▶ [WORK TO BE COMPLETED]:
Print the whole listing exactly.
BEGIN MATERIAL PROVIDED
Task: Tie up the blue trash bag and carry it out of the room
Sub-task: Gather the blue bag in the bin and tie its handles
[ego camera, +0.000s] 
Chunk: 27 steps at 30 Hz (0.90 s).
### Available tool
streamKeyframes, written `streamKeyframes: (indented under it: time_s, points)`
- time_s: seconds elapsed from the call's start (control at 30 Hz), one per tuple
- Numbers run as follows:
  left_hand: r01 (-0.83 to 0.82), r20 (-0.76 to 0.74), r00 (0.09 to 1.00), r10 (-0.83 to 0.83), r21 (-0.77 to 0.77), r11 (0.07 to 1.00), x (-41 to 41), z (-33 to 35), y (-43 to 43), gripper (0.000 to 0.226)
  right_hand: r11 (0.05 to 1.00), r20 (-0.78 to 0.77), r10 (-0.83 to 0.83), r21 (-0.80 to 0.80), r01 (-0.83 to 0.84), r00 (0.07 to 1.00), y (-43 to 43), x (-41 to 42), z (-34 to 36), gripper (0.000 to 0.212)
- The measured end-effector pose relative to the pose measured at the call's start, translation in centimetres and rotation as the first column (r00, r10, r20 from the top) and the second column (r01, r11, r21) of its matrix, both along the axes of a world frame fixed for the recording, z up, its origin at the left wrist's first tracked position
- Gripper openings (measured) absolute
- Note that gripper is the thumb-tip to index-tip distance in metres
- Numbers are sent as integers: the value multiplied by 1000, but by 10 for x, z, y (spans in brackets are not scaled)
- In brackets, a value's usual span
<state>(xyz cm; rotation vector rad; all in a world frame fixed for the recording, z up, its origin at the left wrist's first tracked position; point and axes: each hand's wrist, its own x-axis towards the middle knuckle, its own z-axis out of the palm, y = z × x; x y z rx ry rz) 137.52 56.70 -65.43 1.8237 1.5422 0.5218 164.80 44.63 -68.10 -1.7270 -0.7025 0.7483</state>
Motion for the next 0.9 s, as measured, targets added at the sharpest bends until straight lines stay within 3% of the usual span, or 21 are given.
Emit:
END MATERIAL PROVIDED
▶ [EXERCISE RESULT]:
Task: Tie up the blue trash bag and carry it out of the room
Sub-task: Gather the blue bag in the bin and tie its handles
[ego camera, +0.000s] 
Chunk: 27 steps at 30 Hz (0.90 s).
### Available tool
streamKeyframes, written `streamKeyframes: (indented under it: time_s, points)`
- time_s: seconds elapsed from the call's start (control at 30 Hz), one per tuple
- Numbers run as follows:
  left_hand: r01 (-0.83 to 0.82), r20 (-0.76 to 0.74), r00 (0.09 to 1.00), r10 (-0.83 to 0.83), r21 (-0.77 to 0.77), r11 (0.07 to 1.00), x (-41 to 41), z (-33 to 35), y (-43 to 43), gripper (0.000 to 0.226)
  right_hand: r11 (0.05 to 1.00), r20 (-0.78 to 0.77), r10 (-0.83 to 0.83), r21 (-0.80 to 0.80), r01 (-0.83 to 0.84), r00 (0.07 to 1.00), y (-43 to 43), x (-41 to 42), z (-34 to 36), gripper (0.000 to 0.212)
- The measured end-effector pose relative to the pose measured at the call's start, translation in centimetres and rotation as the first column (r00, r10, r20 from the top) and the second column (r01, r11, r21) of its matrix, both along the axes of a world frame fixed for the recording, z up, its origin at the left wrist's first tracked position
- Gripper openings (measured) absolute
- Note that gripper is the thumb-tip to index-tip distance in metres
- Numbers are sent as integers: the value multiplied by 1000, but by 10 for x, z, y (spans in brackets are not scaled)
- In brackets, a value's usual span
<state>(xyz cm; rotation vector rad; all in a world frame fixed for the recording, z up, its origin at the left wrist's first tracked position; point and axes: each hand's wrist, its own x-axis towards the middle knuckle, its own z-axis out of the palm, y = z × x; x y z rx ry rz) 137.52 56.70 -65.43 1.8237 1.5422 0.5218 164.80 44.63 -68.10 -1.7270 -0.7025 0.7483</state>
Motion for the next 0.9 s, as measured, targets added at the sharpest bends until straight lines stay within 3% of the usual span, or 21 are given.
Emit:

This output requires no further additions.